At our recent Generative London event, Gemma Garriga, Technical Director, Office of the CTO, Google Cloud and Meryem Arik, Co-Founder of TitanML spoke with Antoine Moyroud, Partner at Lightspeed, to decode the intricacies of optimizing large language model (LLM) inference. As the buzz around deploying LLMs for real-world applications intensifies, the discussion shared valuable thoughts on quantization, fine-tuning, hardware choices, benchmarking challenges, and the ever-evolving landscape of model architectures.

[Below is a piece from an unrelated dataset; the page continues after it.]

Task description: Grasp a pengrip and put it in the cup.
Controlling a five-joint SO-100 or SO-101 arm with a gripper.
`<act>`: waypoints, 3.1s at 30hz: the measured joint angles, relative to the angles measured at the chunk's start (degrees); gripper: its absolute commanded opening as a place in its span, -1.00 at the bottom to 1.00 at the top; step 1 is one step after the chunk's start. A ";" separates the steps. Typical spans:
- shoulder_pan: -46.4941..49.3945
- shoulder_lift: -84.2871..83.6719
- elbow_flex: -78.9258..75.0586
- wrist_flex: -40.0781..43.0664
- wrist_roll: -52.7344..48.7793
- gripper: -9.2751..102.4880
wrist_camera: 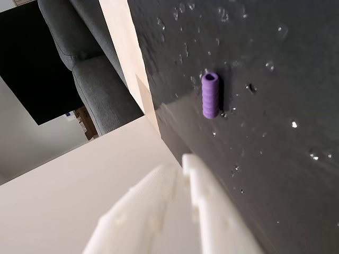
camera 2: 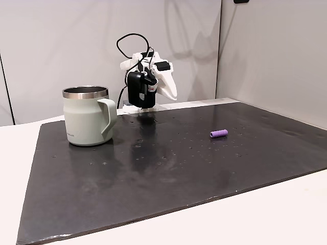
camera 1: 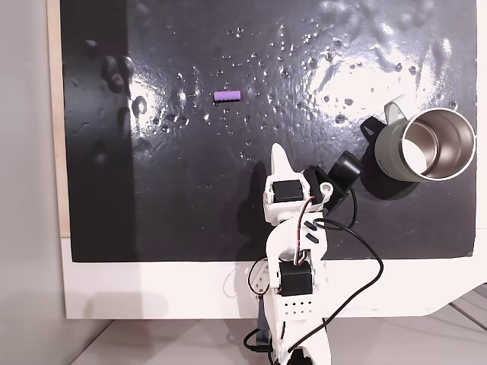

Here are four areas of AI technology the panel covered in their discussion:
The panel dived into quantization techniques, exploring methods to slim down models without compromising accuracy. Meryem highlighted activation weight quantization (AWQ) as a standout, capable of achieving substantial compression without sacrificing accuracy. Alongside, the discussion touched upon TensorRT-LLM, VLLM, Titan Takeoff Inference Server, Google Cloud’s Vertex AI, and its varying trade-offs, offering developers a view of these optimization techniques.
Fine-Tuning vs Prompting
Drawing from practical examples, Gemma shed light on the efficacy of fine-tuning and prompting strategies. She shared real-life examples of leveraging fine-tuning and other techniques to successfully deliver complex automated experiences, e.g. for a leading quick service restaurant in the USA. Gemma highlighted how fine tuning allows you to get more precise at specialised tasks with smaller models and better serving performance. Meryem’s work demonstrated how prompting techniques still excel in tasks like knowledge injection or generating specific outputs, notably JSON schemas. We discussed other existing solutions such as Outlines or the latest OpenAI dev day announcements on JSON mode. Meryem also shared her thoughts on how we will see fine-tuning dying out as models get better and alternative techniques get better.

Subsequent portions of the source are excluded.